(TASK GOAL)
Please count the lines below that contain the word "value", and reply with that number alone.

━━━━━━━━━━━━━━━━

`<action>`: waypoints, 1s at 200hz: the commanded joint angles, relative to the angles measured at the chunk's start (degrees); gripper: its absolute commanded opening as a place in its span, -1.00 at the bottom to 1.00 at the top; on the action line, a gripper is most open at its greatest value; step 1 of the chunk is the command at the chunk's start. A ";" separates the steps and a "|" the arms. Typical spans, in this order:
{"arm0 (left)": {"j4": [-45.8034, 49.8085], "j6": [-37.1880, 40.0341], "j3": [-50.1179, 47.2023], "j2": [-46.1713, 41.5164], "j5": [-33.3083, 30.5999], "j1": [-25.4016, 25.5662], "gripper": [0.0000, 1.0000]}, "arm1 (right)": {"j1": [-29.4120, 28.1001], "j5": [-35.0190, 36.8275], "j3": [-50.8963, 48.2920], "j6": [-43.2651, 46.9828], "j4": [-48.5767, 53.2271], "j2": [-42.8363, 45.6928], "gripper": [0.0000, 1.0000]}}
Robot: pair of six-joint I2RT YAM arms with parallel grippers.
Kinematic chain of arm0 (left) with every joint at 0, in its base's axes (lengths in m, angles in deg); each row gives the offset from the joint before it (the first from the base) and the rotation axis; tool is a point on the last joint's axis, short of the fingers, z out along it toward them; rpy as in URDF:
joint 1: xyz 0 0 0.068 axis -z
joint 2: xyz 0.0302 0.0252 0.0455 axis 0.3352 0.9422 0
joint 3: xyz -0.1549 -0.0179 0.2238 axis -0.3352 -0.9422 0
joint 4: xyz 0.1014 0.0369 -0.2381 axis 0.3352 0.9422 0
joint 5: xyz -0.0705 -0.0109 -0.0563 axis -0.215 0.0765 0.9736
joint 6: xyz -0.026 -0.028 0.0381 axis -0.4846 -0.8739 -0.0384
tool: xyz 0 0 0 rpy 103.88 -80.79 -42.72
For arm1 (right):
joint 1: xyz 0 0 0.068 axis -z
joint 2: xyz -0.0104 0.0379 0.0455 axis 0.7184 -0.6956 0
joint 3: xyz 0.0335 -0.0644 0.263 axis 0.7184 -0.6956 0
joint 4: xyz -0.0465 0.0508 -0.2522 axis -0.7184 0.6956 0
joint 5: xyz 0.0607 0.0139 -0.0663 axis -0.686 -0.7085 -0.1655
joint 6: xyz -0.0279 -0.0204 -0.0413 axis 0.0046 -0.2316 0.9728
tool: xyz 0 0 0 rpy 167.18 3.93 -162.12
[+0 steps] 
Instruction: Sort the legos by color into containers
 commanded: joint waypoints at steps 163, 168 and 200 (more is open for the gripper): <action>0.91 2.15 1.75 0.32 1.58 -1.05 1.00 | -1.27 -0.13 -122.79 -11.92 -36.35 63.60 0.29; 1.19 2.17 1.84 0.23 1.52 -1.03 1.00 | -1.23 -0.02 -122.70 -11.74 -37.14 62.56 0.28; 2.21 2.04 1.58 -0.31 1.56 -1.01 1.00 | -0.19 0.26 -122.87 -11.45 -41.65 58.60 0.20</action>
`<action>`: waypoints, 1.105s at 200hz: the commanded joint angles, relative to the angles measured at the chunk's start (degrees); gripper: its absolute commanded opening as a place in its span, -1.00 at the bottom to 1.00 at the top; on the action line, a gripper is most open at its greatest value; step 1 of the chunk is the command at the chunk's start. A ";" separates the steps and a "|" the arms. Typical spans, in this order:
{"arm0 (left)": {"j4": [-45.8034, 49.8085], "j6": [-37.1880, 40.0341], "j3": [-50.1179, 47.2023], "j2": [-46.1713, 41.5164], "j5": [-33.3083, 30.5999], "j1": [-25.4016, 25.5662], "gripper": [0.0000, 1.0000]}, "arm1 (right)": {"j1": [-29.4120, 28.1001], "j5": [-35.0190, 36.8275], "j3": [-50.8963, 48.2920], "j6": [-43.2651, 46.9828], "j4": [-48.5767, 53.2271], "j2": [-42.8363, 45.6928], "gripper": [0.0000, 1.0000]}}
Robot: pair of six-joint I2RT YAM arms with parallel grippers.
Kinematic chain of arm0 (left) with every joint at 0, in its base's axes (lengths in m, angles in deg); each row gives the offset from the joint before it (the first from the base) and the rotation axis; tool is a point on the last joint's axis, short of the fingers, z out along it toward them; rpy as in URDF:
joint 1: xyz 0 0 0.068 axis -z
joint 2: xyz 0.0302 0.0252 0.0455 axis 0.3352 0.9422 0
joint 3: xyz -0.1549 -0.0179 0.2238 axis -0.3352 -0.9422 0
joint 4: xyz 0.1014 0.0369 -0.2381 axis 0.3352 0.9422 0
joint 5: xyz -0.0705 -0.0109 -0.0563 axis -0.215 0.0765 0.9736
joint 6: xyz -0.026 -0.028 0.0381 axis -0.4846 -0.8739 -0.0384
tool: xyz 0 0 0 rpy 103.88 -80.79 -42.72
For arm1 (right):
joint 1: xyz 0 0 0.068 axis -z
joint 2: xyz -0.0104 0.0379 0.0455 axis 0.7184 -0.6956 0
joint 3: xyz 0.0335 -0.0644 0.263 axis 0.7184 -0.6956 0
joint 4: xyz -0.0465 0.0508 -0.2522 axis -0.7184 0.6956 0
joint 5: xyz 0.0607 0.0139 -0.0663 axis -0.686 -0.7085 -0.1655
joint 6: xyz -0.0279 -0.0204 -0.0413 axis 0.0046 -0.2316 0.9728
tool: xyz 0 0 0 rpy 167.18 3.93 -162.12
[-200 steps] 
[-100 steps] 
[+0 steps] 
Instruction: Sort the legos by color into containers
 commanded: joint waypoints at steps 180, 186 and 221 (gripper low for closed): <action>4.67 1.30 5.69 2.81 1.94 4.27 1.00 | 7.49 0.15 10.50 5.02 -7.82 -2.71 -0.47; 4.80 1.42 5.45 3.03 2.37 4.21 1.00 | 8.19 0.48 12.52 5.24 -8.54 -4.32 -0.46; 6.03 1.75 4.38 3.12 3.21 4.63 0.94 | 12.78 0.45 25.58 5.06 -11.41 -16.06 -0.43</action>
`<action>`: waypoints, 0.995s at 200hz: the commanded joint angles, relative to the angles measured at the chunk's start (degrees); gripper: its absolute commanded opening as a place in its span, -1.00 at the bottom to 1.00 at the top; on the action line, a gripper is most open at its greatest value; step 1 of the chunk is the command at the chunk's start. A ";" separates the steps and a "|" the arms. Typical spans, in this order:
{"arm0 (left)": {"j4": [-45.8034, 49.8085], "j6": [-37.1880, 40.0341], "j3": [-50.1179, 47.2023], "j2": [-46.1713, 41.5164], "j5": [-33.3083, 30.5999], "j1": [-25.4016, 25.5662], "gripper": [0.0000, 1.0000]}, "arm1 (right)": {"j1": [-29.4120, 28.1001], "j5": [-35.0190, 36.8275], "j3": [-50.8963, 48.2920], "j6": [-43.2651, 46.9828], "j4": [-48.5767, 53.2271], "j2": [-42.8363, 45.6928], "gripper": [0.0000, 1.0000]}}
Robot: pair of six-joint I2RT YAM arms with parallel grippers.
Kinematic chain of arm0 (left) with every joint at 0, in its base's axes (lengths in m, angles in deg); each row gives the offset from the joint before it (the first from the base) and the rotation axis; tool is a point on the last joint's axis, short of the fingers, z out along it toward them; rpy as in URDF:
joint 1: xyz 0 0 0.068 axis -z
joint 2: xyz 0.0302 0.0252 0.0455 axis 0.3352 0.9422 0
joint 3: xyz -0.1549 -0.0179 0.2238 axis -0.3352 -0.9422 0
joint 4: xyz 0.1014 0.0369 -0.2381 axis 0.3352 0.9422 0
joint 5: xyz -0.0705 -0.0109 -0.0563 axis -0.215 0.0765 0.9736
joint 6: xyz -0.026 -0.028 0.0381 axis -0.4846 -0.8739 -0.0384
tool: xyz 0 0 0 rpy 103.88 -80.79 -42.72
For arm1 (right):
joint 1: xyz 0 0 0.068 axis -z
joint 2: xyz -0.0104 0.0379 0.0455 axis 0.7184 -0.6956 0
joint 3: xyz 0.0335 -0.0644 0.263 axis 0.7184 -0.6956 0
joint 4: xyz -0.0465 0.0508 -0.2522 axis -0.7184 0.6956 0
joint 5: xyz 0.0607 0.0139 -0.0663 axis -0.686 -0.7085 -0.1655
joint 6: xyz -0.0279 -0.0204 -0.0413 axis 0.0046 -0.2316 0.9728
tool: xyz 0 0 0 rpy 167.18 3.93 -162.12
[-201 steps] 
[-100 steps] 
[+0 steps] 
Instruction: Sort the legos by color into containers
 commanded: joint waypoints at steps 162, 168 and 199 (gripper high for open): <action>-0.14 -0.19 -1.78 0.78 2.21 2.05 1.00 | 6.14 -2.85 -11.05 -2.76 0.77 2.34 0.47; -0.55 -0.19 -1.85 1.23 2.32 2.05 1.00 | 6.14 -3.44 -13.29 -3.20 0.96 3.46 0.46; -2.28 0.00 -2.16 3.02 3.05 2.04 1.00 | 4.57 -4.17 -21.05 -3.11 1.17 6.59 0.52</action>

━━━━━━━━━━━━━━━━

(ANSWER TO THE EXERCISE)
3